Asking a question is often tricky as the local accent is so hard for me to understand. The other problem being that I have great difficulty pronouncing the French word for peacock, paon. Looks easy, doesn’t it? The problem is, pronounced incorrectly, it sounds very like several other words.


We drew up alongside an immensely old lady who was feeding her goat on the roadside. I asked in French if she knew where Monsieur Delacroix, the peacock breeder lived.

Éleveur de pain?” she asked, looking thoroughly confused as she would because she thought I had asked for a bread breeder. I tried again.

La pépinière des pins? Désolé je ne sais pas,” she replied shaking her black-shawled head, now believing we were looking for a pine tree nursery.

Clearly there was something fundamentally wrong with my pronunciation. I took a deep breath and spat out a word that sounded like pong.

Ah oui!” she cried triumphantly, “Là-bas, il y a un pont. Peut-être qu'il vit de l'autre côté?

Bless her for trying. This time she thought I was talking about a bridge. Life was too short for me to continue massacring the language and Di had begun tutting impatiently. There was only one thing for it. I resorted to charades.

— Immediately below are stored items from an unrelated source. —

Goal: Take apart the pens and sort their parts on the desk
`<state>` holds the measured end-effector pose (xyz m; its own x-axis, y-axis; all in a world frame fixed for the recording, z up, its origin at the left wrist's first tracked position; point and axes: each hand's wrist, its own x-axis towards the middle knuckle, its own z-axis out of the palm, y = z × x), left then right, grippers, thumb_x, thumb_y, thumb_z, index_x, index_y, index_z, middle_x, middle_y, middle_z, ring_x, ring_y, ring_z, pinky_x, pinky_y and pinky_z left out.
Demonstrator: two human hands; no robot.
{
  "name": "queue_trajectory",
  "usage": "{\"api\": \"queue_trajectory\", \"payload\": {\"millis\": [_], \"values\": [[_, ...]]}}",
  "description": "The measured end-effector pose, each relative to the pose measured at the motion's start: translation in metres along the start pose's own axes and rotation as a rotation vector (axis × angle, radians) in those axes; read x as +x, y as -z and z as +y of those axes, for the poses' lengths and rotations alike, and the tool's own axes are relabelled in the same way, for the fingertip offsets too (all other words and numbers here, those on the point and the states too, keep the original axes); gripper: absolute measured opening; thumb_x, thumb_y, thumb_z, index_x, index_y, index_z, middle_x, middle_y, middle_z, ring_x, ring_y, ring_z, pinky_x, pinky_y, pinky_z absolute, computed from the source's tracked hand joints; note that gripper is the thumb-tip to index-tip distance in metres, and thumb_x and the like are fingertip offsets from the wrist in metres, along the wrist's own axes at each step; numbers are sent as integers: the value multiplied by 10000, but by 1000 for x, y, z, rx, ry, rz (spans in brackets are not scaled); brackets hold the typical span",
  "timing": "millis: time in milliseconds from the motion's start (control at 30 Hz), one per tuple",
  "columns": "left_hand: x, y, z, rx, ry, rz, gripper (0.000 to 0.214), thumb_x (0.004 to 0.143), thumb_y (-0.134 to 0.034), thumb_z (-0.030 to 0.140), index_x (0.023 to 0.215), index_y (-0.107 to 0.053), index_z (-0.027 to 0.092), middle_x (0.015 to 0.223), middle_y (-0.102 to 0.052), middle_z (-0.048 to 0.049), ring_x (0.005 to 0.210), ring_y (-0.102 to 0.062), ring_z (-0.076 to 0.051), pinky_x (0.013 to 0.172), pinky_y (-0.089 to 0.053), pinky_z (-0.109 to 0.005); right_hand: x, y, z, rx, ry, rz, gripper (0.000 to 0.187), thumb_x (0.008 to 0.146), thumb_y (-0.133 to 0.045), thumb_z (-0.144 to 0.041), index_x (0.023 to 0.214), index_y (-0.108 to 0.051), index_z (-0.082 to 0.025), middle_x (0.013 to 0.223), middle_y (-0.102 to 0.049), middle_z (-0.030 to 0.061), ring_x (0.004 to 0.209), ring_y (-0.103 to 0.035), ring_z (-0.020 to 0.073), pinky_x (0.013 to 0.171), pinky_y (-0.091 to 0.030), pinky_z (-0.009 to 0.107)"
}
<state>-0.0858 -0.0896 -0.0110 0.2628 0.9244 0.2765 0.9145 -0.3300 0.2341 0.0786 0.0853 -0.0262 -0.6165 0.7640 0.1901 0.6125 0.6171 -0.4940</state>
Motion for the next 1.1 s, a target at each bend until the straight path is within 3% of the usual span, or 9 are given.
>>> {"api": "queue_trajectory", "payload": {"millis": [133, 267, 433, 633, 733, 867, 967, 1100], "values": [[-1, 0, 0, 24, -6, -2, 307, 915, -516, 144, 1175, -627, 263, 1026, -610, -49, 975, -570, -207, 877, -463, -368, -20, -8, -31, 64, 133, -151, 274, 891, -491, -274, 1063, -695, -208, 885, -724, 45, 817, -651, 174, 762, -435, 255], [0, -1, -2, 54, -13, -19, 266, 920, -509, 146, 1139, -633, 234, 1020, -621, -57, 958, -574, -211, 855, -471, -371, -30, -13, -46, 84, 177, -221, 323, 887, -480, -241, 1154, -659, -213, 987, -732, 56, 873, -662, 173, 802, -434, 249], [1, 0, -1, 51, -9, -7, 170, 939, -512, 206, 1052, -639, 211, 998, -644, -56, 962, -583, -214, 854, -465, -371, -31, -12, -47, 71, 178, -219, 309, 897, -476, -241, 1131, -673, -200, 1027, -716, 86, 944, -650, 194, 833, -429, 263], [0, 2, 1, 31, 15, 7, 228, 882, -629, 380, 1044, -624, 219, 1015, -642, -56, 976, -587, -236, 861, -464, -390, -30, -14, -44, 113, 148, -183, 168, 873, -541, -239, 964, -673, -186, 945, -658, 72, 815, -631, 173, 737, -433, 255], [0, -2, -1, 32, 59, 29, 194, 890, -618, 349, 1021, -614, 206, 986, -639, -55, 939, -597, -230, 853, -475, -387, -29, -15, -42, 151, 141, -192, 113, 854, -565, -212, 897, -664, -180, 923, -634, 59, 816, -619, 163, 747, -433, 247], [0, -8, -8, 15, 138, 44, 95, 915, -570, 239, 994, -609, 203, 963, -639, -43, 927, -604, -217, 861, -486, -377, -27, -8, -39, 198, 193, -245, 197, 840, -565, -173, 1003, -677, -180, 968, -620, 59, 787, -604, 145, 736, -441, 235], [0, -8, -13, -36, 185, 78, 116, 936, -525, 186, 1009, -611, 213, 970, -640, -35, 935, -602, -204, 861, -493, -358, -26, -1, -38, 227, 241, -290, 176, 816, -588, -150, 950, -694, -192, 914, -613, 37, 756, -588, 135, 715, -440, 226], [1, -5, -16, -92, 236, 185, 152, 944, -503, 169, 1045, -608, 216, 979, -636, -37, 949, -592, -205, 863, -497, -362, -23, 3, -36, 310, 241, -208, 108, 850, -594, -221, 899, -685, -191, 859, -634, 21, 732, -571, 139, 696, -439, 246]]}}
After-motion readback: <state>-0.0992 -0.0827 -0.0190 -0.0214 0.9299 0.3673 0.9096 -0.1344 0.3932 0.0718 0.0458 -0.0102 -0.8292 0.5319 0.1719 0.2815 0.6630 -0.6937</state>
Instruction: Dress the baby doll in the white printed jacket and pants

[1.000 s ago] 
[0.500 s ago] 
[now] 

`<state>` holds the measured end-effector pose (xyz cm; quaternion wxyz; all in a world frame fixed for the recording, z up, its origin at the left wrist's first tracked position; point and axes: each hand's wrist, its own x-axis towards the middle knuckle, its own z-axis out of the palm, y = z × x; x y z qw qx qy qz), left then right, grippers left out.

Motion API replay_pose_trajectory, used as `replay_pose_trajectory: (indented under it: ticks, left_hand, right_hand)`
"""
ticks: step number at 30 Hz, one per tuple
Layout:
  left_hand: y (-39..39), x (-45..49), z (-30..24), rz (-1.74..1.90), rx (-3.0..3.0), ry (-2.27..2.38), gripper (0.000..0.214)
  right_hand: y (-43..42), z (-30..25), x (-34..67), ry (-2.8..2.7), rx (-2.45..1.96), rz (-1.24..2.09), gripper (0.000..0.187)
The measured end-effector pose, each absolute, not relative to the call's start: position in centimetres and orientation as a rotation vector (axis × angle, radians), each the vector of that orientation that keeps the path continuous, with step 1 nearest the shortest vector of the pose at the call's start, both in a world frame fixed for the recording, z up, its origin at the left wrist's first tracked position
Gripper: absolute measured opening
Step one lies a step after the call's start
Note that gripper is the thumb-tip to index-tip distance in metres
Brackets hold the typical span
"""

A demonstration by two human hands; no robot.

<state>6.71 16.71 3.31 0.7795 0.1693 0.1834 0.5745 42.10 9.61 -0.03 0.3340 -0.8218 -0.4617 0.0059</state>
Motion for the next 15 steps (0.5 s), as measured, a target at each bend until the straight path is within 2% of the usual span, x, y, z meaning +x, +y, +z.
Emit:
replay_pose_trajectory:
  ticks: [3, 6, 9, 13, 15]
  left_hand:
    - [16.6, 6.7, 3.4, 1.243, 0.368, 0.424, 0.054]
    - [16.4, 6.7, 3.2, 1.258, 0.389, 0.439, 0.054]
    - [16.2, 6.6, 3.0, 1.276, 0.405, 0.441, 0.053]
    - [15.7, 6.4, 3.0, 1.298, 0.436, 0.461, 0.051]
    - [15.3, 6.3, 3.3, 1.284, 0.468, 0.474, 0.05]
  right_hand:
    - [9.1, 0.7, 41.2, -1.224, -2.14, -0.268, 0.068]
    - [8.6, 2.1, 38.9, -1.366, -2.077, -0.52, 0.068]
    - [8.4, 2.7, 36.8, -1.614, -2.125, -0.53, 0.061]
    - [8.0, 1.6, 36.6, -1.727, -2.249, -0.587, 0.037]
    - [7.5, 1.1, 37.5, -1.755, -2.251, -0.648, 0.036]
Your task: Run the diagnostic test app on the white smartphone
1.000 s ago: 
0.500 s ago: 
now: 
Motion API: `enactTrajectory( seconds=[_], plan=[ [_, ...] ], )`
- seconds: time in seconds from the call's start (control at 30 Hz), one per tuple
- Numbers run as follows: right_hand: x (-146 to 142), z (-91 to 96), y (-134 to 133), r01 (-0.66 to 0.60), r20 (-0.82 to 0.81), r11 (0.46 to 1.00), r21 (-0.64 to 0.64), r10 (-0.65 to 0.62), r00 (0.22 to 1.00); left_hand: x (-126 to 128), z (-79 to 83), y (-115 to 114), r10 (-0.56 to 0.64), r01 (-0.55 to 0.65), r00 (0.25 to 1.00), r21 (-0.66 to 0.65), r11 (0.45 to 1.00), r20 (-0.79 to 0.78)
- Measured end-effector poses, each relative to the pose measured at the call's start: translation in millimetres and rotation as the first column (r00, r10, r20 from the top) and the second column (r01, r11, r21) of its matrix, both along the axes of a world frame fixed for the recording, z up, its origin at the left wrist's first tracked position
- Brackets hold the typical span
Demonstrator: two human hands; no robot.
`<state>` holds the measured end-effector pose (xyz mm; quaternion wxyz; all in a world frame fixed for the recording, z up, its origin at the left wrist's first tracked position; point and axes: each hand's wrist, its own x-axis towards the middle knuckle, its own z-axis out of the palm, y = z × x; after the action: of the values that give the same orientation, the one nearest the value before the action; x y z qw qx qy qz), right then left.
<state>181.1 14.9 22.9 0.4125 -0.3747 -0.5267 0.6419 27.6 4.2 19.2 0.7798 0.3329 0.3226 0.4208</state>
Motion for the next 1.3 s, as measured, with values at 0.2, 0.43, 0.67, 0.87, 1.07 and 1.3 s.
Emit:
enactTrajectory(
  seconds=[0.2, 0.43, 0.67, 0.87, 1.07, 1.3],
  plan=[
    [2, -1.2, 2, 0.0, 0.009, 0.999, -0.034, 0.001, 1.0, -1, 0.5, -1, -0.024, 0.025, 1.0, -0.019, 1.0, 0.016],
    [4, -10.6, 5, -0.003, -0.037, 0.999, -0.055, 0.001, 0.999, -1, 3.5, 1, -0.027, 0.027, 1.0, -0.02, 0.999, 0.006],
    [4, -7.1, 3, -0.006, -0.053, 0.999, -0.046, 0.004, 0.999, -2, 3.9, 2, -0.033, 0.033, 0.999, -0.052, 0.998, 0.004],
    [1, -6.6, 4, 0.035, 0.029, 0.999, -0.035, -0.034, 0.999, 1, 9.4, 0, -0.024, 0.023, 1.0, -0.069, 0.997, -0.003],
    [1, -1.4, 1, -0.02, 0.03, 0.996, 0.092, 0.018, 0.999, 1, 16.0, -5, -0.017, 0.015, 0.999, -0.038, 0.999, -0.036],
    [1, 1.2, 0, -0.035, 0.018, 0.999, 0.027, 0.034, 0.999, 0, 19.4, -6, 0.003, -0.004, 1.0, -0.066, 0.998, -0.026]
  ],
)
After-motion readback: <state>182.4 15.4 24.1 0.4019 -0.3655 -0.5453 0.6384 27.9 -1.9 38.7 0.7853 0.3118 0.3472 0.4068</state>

I apologised again, this time blurting out a word that sounded like payom, accompanied by a goodly flapping of arms. Madame stepped back in surprise, grabbing her goat’s string protectively. She stared hard and then crinkled up into a perfect wrinkly smile.

Paon! Oui, bien sûr.

Eureka! The lady did not know the man’s name, but she knew there was a peacock breeder nearby and pointed along the same road.

We waved our kind helper goodbye, and resumed our journey. Soon after, a property with several aviaries came into view. Heaving sighs of relief, we pulled up alongside a big metal cage housing exotic birds.

Monsieur Delacroix appeared and we introduced ourselves. It quickly became evident that he didn’t speak English. Di is at starter-French level so she was in charge of approving murmurs while I did the talking.

He gestured towards the big aviary.

“So you like my parrots?”

“Absolutely,” I replied, “they’re magnificent.”

“You can go in but you must be calm.”

“Thank you. Don’t worry we will be.”

I shot a warning be calm glance at Di, who was beaming soundlessly and monsieur positioned us in the middle of the cage.


Now here’s a thing about parrots I hadn’t considered before. Some are very large. As monsieur walked towards them they started shrieking meaningfully and whizzing around the cage, flapping tremendously long wings. These were birds to be respected, as were their extra-long talons. 



One alighted on monsieur’s shoulder.

“This is Simba, the female. She is jealous of you.”

“Oh dear,” I dithered, “should we leave?”

“No, it’s okay, but do not provoke her or she will attack.”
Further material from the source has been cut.